== What the task asks ==
Filter the entries for the string "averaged". Copy each line that has it.

[Data extracted from a collection]

##############################

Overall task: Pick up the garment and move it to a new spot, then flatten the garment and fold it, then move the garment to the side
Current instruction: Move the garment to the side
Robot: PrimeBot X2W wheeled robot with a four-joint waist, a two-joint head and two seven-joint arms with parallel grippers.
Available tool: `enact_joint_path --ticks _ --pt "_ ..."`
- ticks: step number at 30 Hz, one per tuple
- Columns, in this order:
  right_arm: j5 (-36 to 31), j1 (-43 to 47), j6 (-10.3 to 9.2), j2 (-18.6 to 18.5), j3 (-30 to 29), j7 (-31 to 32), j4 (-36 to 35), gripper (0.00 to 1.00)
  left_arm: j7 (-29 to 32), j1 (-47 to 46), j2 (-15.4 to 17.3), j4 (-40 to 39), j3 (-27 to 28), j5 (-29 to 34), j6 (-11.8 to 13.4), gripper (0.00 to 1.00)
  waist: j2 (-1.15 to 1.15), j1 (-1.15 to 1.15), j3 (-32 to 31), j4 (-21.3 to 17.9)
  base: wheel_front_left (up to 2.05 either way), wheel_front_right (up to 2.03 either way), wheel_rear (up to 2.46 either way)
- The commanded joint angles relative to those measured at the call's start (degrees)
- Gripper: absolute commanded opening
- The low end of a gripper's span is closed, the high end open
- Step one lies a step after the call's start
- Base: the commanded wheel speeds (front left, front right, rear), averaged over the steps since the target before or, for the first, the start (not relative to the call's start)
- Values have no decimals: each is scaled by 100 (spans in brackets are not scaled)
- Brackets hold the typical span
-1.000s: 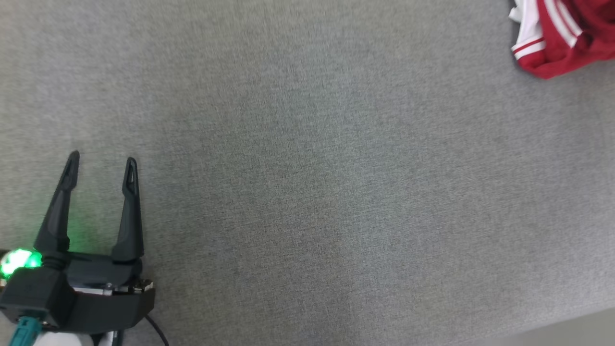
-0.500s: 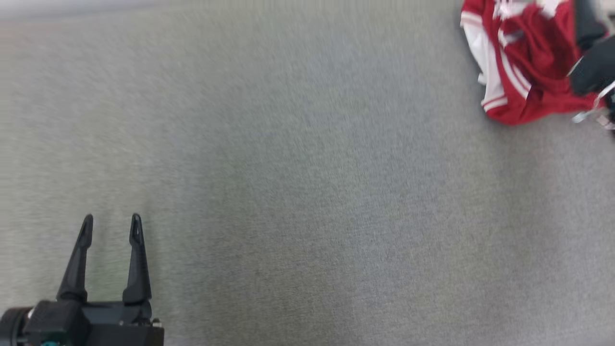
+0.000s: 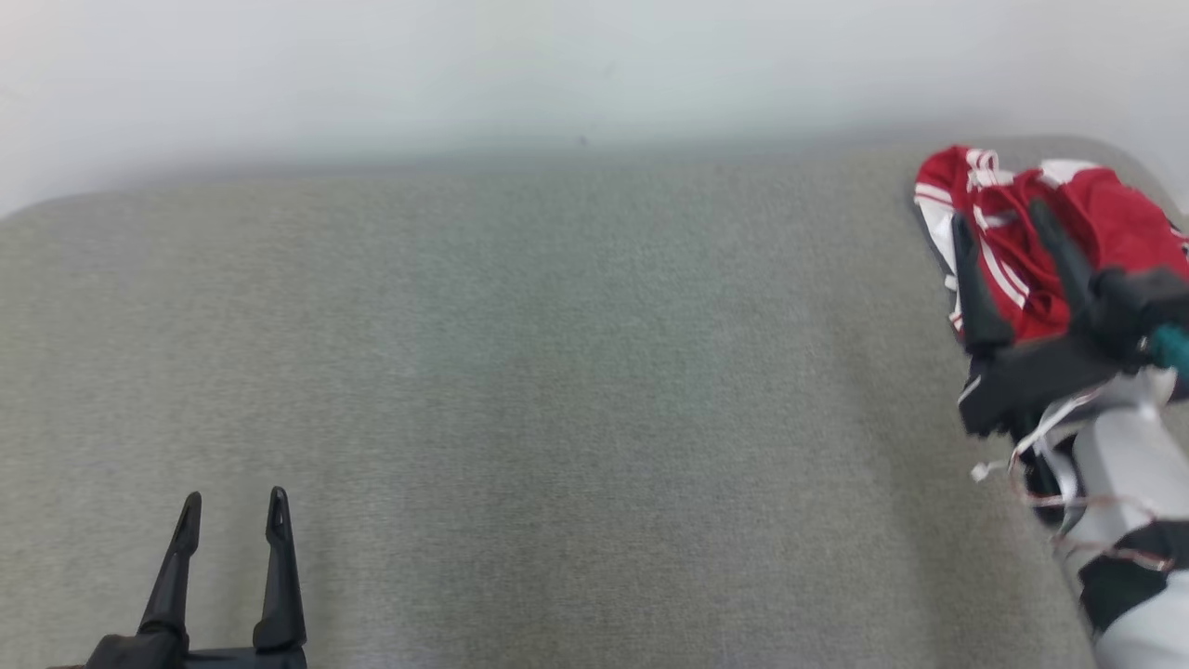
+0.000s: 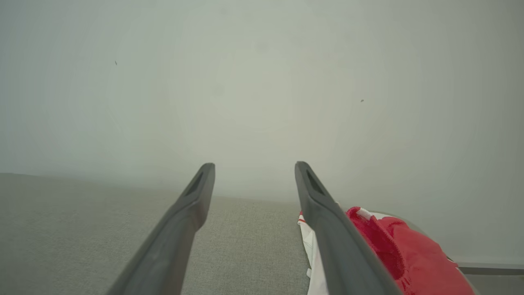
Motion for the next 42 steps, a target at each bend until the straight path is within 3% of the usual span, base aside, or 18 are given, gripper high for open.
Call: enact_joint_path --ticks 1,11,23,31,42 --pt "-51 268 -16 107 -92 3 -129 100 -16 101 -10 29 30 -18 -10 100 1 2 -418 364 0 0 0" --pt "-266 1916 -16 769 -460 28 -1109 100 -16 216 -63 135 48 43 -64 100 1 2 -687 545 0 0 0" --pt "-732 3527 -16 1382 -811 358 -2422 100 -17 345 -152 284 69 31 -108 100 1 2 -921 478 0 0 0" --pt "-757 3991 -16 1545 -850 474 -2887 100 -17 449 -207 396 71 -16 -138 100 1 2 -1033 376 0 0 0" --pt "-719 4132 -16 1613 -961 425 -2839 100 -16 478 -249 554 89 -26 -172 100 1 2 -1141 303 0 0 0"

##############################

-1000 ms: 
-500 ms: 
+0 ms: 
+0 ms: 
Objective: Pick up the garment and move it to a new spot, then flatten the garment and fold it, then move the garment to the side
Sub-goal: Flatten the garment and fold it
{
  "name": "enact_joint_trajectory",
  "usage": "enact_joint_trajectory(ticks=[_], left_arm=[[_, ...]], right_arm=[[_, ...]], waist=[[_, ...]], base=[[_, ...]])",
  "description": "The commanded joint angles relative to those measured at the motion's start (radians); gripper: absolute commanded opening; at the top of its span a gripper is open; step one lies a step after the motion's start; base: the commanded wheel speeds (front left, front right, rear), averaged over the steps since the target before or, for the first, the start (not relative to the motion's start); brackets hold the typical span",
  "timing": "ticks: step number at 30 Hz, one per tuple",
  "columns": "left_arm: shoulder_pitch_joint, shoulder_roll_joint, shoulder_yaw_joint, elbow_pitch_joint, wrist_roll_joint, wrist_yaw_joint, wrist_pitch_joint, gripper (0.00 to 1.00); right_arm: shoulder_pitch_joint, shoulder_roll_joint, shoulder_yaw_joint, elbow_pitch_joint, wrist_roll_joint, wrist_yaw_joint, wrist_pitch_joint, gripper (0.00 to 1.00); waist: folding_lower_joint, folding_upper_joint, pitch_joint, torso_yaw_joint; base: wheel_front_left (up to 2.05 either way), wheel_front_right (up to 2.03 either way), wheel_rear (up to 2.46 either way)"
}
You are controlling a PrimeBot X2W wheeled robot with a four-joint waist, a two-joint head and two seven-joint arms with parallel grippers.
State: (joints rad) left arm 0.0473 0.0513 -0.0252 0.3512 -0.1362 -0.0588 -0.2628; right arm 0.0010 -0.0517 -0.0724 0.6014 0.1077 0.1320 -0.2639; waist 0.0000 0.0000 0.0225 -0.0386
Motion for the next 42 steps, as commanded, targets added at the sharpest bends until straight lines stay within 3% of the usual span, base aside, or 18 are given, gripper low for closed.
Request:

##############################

== Task answer ==
- Base: the commanded wheel speeds (front left, front right, rear), averaged over the steps since the target before or, for the first, the start (not relative to the call's start)
  "description": "The commanded joint angles relative to those measured at the motion's start (radians); gripper: absolute commanded opening; at the top of its span a gripper is open; step one lies a step after the motion's start; base: the commanded wheel speeds (front left, front right, rear), averaged over the steps since the target before or, for the first, the start (not relative to the motion's start); brackets hold the typical span",

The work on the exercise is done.